Since we landed, we have been telling the lander to see if all of its parts are working after their long, cold ride to Mars. We want to be careful not to break anything on the lander, so we are having the lander work through the list very slowly. We’ve already spotted some really neat things and are beginning to start the science observations. For example, we used the camera on the robot arm to look under the lander – we wanted to see if one of our footpads was on a rock or not – and we saw an area that is flat, very bright, white in our greyscale images, and a couple inches lower than the surroundings. Our best guess right now is that this is an ice layer that was exposed by the firing of the retrorockets during landing and we are rearranging the science plan for tomorrow to get stereo color images of it to give us a better idea if it is ice or not. This feature is being called “Holy Cow” since that’s the first thing said when the image came down. (Mostly, the science team is naming features after fairy tales, but this is an exception!)

We work 4 days on shift (my shift is usually 10-11 hours long, but yesterday’s was 12) and 2 days off. I just got back after 2 days off, and was doing a bit of catchup reading on the team webpage, and finding that they’ve done all sorts of cool things without me. This is clearly where the temptation to never leave the operations room comes in – I’ve heard that sometimes on missions some team members ignore their days off and just keep coming in. But I know that there will be more cool things to come, and that it is better to recharge whenever I can.

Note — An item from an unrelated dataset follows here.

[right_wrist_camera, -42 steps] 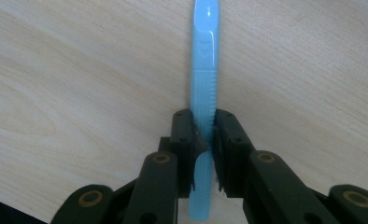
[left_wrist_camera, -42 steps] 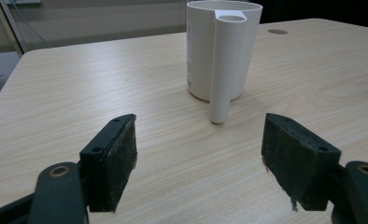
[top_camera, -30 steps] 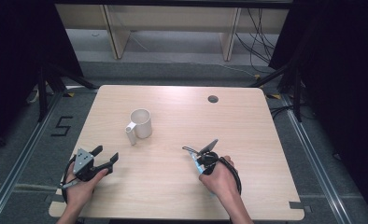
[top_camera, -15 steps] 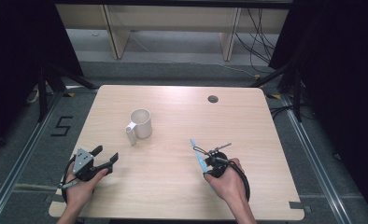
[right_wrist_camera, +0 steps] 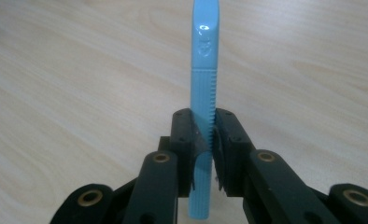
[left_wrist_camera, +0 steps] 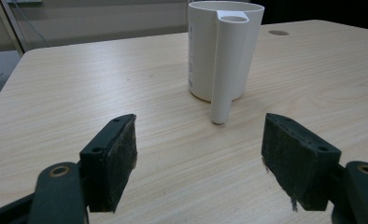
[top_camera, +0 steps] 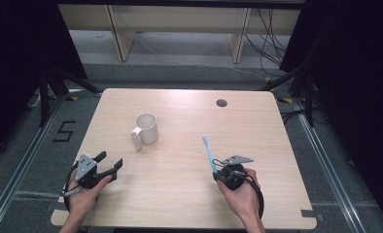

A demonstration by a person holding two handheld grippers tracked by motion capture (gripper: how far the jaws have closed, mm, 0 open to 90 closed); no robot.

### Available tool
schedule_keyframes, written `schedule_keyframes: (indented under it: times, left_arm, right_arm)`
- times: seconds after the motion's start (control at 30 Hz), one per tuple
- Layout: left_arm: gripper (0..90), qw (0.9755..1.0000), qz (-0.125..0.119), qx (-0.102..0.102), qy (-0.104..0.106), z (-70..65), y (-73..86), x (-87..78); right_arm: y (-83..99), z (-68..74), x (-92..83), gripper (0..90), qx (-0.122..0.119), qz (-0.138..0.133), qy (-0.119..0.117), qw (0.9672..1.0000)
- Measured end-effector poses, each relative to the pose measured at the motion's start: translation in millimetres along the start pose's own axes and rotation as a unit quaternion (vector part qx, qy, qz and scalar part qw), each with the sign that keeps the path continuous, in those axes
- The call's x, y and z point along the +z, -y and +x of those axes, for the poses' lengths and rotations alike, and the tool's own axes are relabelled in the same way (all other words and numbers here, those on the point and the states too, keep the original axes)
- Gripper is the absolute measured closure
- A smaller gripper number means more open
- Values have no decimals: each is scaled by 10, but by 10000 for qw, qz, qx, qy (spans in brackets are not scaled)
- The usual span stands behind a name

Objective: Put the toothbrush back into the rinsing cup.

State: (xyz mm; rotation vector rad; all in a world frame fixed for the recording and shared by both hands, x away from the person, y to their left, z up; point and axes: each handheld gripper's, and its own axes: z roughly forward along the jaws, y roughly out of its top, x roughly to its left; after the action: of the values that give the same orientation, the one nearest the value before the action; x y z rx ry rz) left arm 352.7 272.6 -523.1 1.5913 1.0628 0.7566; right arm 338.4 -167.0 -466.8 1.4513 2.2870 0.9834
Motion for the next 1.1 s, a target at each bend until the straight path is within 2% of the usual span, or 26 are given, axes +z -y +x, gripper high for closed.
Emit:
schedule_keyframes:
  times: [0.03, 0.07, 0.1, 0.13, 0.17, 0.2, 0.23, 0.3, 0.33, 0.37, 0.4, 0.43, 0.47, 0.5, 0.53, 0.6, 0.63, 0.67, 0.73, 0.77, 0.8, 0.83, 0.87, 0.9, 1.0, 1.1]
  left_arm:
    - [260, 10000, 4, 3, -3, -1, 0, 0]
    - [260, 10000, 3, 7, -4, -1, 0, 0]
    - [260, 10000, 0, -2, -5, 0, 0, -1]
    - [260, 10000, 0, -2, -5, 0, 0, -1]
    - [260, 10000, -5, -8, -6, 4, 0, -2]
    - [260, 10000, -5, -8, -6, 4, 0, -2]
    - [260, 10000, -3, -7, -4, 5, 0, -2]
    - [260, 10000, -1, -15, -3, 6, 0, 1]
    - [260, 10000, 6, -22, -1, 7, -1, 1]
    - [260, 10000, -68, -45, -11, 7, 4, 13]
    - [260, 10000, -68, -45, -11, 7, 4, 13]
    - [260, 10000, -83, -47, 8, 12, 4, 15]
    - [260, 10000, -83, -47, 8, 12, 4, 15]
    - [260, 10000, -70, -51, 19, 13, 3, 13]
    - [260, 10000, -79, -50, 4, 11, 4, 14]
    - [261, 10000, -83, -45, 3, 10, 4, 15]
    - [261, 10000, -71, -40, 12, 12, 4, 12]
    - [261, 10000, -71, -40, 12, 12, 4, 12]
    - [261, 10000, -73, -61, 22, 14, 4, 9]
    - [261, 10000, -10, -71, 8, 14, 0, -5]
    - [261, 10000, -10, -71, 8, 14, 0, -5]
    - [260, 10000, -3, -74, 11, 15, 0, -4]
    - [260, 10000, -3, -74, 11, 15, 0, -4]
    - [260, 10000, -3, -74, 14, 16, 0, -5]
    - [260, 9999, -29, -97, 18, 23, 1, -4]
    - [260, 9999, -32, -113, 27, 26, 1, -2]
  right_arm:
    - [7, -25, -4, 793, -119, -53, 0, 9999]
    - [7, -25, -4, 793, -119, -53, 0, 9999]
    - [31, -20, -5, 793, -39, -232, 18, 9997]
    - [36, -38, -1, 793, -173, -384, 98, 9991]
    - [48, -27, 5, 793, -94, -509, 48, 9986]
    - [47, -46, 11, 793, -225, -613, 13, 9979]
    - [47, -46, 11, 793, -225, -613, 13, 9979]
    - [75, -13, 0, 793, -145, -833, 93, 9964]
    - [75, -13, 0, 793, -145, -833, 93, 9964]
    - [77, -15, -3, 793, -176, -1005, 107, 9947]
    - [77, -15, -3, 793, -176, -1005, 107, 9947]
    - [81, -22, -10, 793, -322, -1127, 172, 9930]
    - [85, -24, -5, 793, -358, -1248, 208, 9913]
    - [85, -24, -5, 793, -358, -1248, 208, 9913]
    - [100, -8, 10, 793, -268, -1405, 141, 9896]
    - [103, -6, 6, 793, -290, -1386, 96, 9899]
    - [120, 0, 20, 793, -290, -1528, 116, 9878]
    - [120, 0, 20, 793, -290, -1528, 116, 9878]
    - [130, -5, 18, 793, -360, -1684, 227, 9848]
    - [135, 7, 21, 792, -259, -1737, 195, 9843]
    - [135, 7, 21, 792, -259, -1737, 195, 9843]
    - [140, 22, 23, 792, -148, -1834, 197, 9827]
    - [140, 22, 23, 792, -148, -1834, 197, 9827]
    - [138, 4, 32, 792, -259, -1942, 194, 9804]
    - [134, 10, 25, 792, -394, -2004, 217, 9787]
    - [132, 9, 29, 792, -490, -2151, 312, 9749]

In addition to the discovery of Holy Cow, several key events occurred while I was off shift. The robot arm reached out and touched the scoop to the surface of Mars, and then did a test scoop of some soil, took some pictures of it in the scoop, and then dumped it out on the surface again. According to some of the documentation, someone in the room declared it to be “A small scoop for Phoenix, a giant scoop for Phoenecians!” which I find very funny.

Most of the instruments seem to be working great, but many of the science teams are still working on calibration and getting the software blocks approved for future activities. One instrument, TEGA, appears to have an intermittent short circuit on part of it, but they’ve worked really hard in the last few days to figure out a way to work around it. This is truly impressive, as of course you can’t just go swap out the faulty component on the lander deck, but have to figure out some other way to operate your instrument as-is.

There were some late changes to the science plan last night, so there was a lot of frantic activity in the uplink room as some observations were cancelled and others were scheduled, and everything juggled around. I think the science team decided that they wanted to be more cautious before delivering the first scoop of dirt to one of the instruments, and so they decided to bump up some of the other activities (imaging Holy Cow, for example). After my shift ended at 10 am, I went home, had a bowl of cereal, and collapsed into bed. I just got up, and in about 4 hours we will get the first downlink, where the first batch of data from the commands we sent up this morning. It will be very exciting to see the data come down, and see if everything worked right, and how what we see in the data affects the plan we will put together tonight.

Here’s some nifty data that’s available on the public website: This is the picture of Holy Cow, underneath the lander. In addition to Holy Cow, you can see the edge of “my” instrument, TECP, at the bottom. It’s the thing with the needle sticking out. Here is Snow Queen, another platy feature that might be ice. This color picture shows some dirt in the scoop. Here and here are two images, a couple hours apart, of the “telltale” (basically a windsock) showing how wind speed has changed in that time.